### What to do
Copy the listing below exactly, but skip the pictures.

### Source data
───

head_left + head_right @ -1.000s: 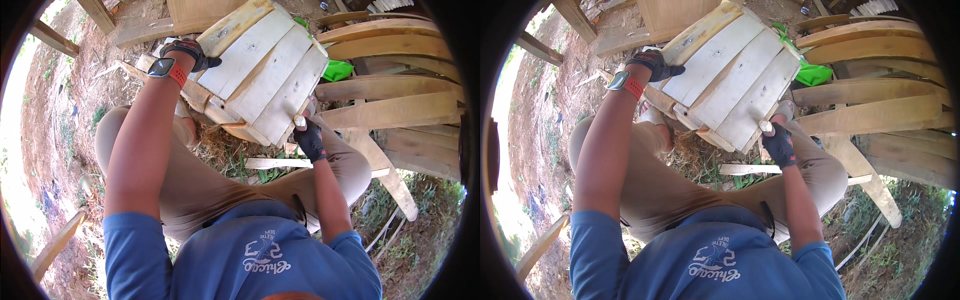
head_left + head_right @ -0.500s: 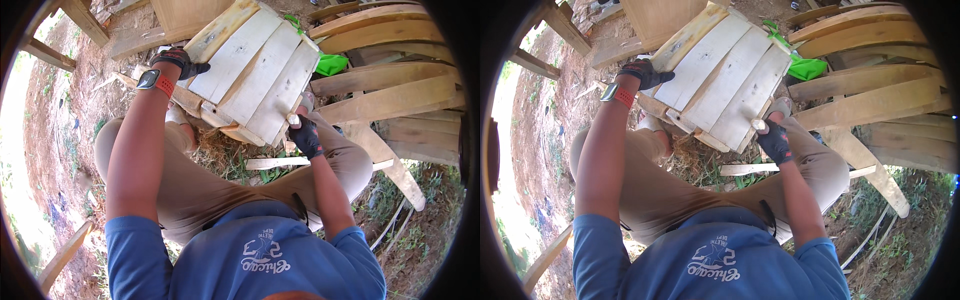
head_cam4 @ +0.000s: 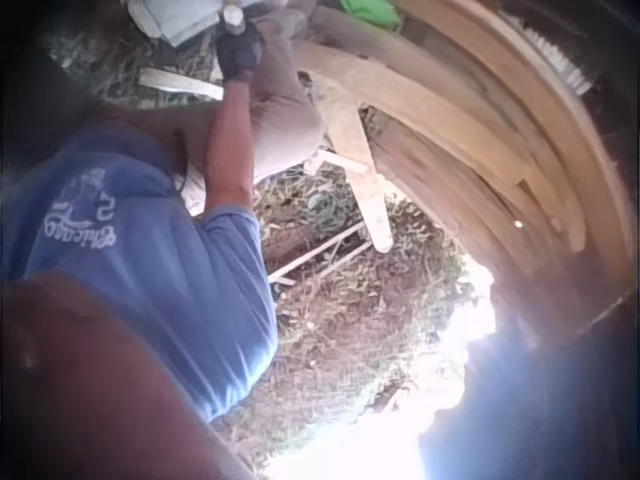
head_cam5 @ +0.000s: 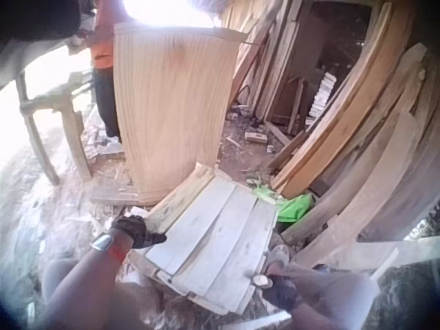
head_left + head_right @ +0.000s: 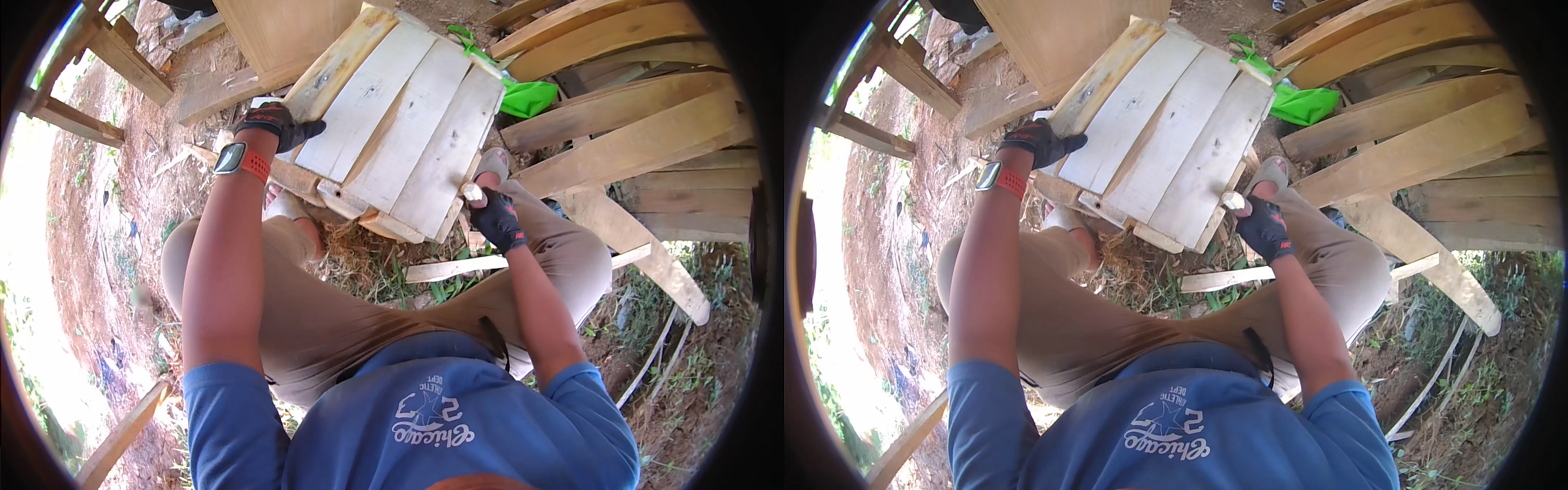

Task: The person shapes a small wooden crate using an axe, then sands the outer surfaces with sandpaper and wipes the wood.

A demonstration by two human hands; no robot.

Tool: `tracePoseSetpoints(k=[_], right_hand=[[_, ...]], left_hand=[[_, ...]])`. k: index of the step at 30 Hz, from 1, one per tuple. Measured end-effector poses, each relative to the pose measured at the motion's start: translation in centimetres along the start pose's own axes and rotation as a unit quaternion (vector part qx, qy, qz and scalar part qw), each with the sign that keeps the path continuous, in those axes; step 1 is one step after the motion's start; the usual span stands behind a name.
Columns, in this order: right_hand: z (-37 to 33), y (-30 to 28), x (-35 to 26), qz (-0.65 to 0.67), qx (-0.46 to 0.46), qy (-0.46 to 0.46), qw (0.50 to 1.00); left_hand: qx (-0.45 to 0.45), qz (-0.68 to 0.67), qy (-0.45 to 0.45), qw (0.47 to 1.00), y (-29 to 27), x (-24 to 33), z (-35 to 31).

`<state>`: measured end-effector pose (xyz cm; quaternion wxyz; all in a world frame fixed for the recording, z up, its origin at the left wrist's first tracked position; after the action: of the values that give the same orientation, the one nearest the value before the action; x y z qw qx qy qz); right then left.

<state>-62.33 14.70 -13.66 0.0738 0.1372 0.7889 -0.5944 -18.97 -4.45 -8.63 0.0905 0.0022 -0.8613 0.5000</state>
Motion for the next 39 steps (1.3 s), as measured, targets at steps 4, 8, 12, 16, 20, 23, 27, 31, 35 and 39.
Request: tracePoseSetpoints(k=[4,8,12,16,20,23,27,31,35,39], right_hand=[[-1.7,0.3,-2.4,0.053,0.086,-0.069,0.992],[-3.2,2.9,0.6,0.346,-0.049,0.161,0.923],[-2.9,6.3,-0.3,0.662,0.004,0.218,0.717],[0.6,6.5,-0.6,0.715,0.009,0.291,0.636],[1.5,6.2,-3.3,0.805,-0.007,0.233,0.545],[2.1,6.3,-3.9,0.837,0.042,0.179,0.515],[1.7,3.1,-4.7,0.825,0.085,0.206,0.519],[6.9,-1.0,-2.0,0.877,0.097,0.078,0.464],[10.3,-7.0,-11.8,0.54,0.045,0.1,0.835],[13.7,-1.6,-16.0,0.509,0.054,0.066,0.857]], left_hand=[[-0.081,0.012,-0.015,0.997,-1.8,1.7,-0.8],[0.051,-0.088,0.008,0.995,-1.0,0.2,0.2],[0.118,-0.224,-0.006,0.967,1.1,-2.3,3.5],[0.132,-0.226,0.002,0.965,-0.1,0.5,2.0],[0.134,-0.246,-0.004,0.96,0.4,-0.6,1.9],[0.119,-0.255,-0.026,0.959,-0.2,0.9,0.6],[0.142,-0.237,-0.071,0.958,0.7,0.3,-0.9],[0.152,-0.255,-0.13,0.946,2.1,-0.4,-3.5],[0.161,-0.246,-0.18,0.939,4.5,-2.8,-4.1],[0.196,-0.177,-0.119,0.957,4.8,-5.7,-2.9]])
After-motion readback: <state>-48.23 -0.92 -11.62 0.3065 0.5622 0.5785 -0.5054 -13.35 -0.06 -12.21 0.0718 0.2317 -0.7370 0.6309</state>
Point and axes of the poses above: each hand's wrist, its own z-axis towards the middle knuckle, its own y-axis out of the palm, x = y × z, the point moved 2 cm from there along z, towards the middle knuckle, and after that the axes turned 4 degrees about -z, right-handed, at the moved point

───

### Solution for this task
head_left + head_right @ -1.000s: 
head_left + head_right @ -0.500s: 
head_cam4 @ +0.000s: 
head_cam5 @ +0.000s: 
head_left + head_right @ +0.000s: 

Task: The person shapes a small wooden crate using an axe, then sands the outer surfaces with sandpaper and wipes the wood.

A demonstration by two human hands; no robot.

Tool: `tracePoseSetpoints(k=[_], right_hand=[[_, ...]], left_hand=[[_, ...]])`. k: index of the step at 30 Hz, from 1, one per tuple. Measured end-effector poses, each relative to the pose measured at the motion's start: translation in centimetres along the start pose's own axes and rotation as a unit quaternion (vector part qx, qy, qz and scalar part qw), each with the sign that keeps the path continuous, in those axes; step 1 is one step after the motion's start; the usual span stands behind a name.
Columns, in this order: right_hand: z (-37 to 33), y (-30 to 28), x (-35 to 26), qz (-0.65 to 0.67), qx (-0.46 to 0.46), qy (-0.46 to 0.46), qw (0.50 to 1.00); left_hand: qx (-0.45 to 0.45), qz (-0.68 to 0.67), qy (-0.45 to 0.45), qw (0.47 to 1.00), y (-29 to 27), x (-24 to 33), z (-35 to 31).

`<state>`: measured end-effector pose (xyz cm; quaternion wxyz; all in a world frame fixed for the recording, z up, its origin at the left wrist's first tracked position; after the action: of the values that give the same orientation, the one nearest the value before the action; x y z qw qx qy qz); right then left.

<state>-62.33 14.70 -13.66 0.0738 0.1372 0.7889 -0.5944 -18.97 -4.45 -8.63 0.0905 0.0022 -0.8613 0.5000</state>
Motion for the next 39 steps (1.3 s), as measured, targets at steps 4, 8, 12, 16, 20, 23, 27, 31, 35 and 39.
Request: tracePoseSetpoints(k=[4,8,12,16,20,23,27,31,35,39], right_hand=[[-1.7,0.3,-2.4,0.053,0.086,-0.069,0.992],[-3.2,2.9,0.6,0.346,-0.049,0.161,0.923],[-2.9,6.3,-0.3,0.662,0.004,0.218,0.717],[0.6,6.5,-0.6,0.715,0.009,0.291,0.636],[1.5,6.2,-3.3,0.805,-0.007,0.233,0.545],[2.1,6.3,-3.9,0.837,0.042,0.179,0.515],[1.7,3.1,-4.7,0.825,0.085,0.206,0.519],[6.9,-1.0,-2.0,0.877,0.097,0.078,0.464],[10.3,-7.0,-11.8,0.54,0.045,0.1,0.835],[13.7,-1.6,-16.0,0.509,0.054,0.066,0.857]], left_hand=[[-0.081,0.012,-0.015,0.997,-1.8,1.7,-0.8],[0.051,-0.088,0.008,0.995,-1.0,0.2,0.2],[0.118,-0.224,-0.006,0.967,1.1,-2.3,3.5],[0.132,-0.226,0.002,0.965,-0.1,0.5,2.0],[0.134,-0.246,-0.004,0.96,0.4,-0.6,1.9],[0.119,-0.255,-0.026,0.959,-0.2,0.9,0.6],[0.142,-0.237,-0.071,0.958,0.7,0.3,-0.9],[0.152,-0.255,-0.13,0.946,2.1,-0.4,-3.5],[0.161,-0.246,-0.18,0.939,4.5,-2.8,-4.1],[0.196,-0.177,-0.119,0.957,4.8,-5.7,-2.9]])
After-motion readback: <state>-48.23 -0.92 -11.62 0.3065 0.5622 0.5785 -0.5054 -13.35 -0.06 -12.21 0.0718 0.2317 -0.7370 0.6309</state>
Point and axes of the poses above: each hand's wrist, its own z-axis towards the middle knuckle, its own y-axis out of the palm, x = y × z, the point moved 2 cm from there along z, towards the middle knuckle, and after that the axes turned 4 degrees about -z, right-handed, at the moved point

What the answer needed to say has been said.